In Calgary, for example, prices were higher at the end of December than in February, 2022 as Alberta’s population swelled. Atlantic Canada has seen a rising share of new international immigrants settling in that region, she adds, which is likely the reason prices in Moncton have declined very little despite an 80-per-cent run-up during the pandemic.
Durham Region, east of Toronto, is one of the areas that saw a surge in sales and prices during the pandemic as many first-time buyers jumped into the market and city dwellers fled Toronto. Now communities such as Oshawa, Bowmanville, Ajax and Pickering have seen a sharp drop in prices.
Shawn Lackie of Coldwell Banker R.M.R. says activity has picked up recently now that prospective buyers see more certainty surrounding interest rates.
Bank of Canada governor Tiff Macklem has been signaling the end of monetary policy tightening following the central bank’s latest increase in January.
Mr. Lackie says the average sale price in Durham has dropped approximately $342,000 to $886,000 from $1.228-million at the peak in February, 2022.
Many buyers are assuming that rates will come down by 2025 or so, he says. They figure that puts them in a better position than people who purchased at the peak.
“If you’re paying $1-million for a house that you should have only paid $750,000 for, the price of the house is forever,” he points out.
A modest bungalow in Durham, for example, might be listed with an asking price of $699,000 and sell for $725,000 or $750,000 or so instead of a price above $900,000.
Mr. Lackie says some buyers who got caught up in “fear of missing out” during the pandemic run-up are now feeling remorse.
A common scenario is that buyers in suburbs and rural areas a long way from Toronto are finding tenants for those properties so they do not have to sell at a loss. They are then renting an apartment in the city.
The problem now is that the rental market has become saturated in those areas.
As for sellers, some are trying the tactic of listing at a low asking price, then see what bidders are willing to pay.
Mr. Lackie believes it’s not a bad strategy during a time of uncertainty.
The strategy means bidding wars have sprung up again, but sellers can quickly obtain a true sense of what their house is worth, he says.
After a wave of buyers attempted to back out of deals last year as prices tumbled, Mr. Lackie advises sellers who receive multiple offers to look past the highest offer to the most solid bidder.

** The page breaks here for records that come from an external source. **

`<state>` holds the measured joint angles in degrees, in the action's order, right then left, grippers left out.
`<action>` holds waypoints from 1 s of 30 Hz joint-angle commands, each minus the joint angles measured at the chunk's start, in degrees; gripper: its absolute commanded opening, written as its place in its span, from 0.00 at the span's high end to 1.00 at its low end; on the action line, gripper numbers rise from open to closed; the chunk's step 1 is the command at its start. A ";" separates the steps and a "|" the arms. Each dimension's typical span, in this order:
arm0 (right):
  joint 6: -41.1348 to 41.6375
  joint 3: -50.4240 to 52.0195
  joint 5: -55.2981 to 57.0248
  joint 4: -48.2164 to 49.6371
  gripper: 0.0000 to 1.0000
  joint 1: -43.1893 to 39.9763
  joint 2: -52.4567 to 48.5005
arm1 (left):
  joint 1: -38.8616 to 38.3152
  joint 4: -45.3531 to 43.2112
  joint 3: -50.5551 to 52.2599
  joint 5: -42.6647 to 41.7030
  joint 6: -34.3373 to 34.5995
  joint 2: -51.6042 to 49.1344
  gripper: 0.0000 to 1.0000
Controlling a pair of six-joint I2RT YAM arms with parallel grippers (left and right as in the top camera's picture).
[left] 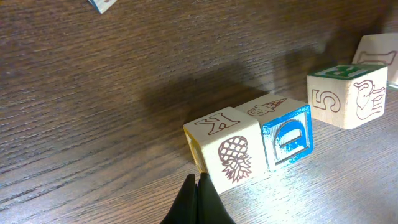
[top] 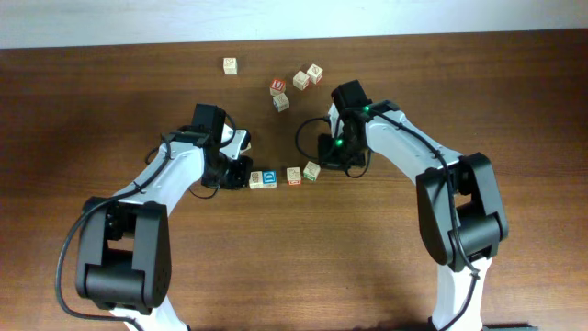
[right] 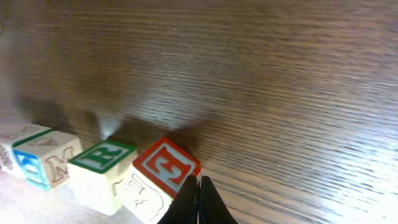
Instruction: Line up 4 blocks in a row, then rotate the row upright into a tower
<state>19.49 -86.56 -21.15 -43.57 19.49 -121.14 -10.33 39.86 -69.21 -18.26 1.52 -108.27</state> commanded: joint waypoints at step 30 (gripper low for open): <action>11.06 0.00 -1.18 1.31 0.96 7.89 -1.40 | 0.20 0.59 -0.90 0.68 0.39 -0.37 1.00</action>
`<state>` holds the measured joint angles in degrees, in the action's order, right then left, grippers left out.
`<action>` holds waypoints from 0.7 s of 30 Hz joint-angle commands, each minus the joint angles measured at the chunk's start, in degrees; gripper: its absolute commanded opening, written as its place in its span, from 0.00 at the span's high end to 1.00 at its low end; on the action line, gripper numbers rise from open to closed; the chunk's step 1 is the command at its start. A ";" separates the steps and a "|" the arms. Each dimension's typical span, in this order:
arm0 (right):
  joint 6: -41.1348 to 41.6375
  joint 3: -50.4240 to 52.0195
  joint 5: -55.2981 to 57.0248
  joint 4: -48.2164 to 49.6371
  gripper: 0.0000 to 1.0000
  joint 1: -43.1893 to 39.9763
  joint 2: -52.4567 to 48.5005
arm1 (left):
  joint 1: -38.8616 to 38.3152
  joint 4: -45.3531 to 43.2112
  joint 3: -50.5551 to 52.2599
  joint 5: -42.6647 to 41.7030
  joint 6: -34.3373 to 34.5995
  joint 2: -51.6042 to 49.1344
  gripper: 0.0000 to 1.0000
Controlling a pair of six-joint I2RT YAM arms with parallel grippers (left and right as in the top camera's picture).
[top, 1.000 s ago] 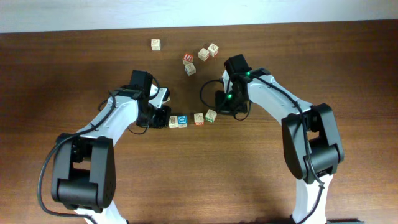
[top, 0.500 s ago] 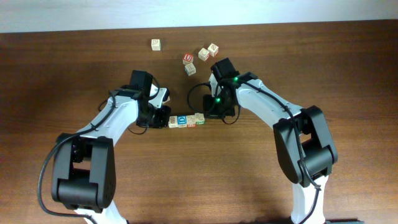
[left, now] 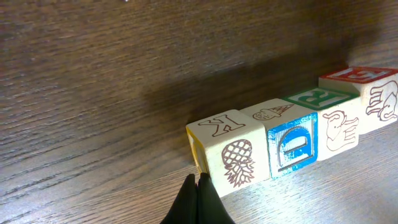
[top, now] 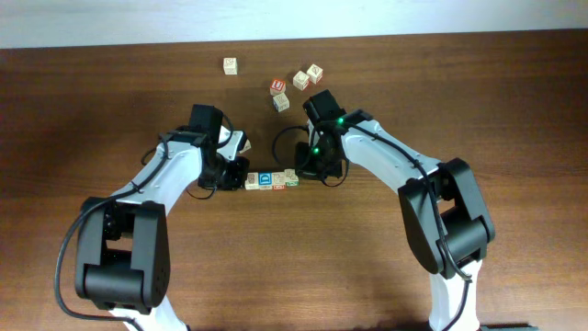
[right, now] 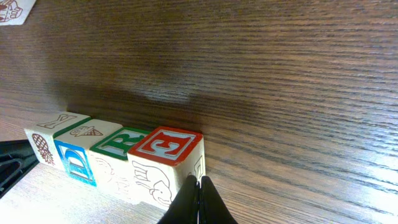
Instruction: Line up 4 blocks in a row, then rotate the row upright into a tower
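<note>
Four wooden picture blocks stand touching in one straight row. From the left they are the K pineapple block [left: 227, 152], the blue D block [left: 292, 140], the green R block [left: 329, 115] and the red E block [right: 165, 158]. In the overhead view the row [top: 271, 180] lies between the two arms. My left gripper [left: 199, 182] is shut, its tip against the K block's left end. My right gripper [right: 200, 182] is shut too, with its tip against the E block's right face. Neither holds anything.
Several loose blocks lie toward the back of the brown wooden table [top: 367, 267]: one alone [top: 230, 65], a red-topped one [top: 278, 86], one beside it [top: 281, 102], and a pair [top: 308, 76]. Both arms reach in from the front.
The E block stood askew and the R block apart from the D block. Now all four touch squarely in a row. My right gripper has moved left with them; the left tip stays at the K block.
At first the K and D blocks touched, with the R and E blocks spaced off to the right and my shut right gripper beside the E block. Then the E block sat nearer the R block, then turned diagonal against it. Now the row is closed up between both shut tips.
</note>
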<state>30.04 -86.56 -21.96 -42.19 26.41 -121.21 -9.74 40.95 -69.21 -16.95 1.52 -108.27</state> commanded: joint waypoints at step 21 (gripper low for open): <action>0.52 0.00 -0.55 -0.85 0.96 0.96 -1.33 | -0.33 -2.75 -0.90 5.46 -0.11 -0.39 0.95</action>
<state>30.26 -86.54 -22.15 -43.11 26.74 -121.27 -9.85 39.13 -69.23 -11.94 1.56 -108.27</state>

He points to one recent deal where the seller received 17 offers for a house in the $700,000 range. The homeowner accepted the fourth-highest bid.
“If you’re a seller, the biggest number you’re looking at is not the purchase price, it’s the deposit,” Mr. Lackie says. “A buyer will absolutely tell you how serious they are about buying your house by showing you how much they’re willing to lose.”
Still, Mr. Lackie warns, buyers are mistaken if they believe they can just forfeit a deposit and walk away. An agreement of purchase and sale is legally binding and many sellers will pursue legal action.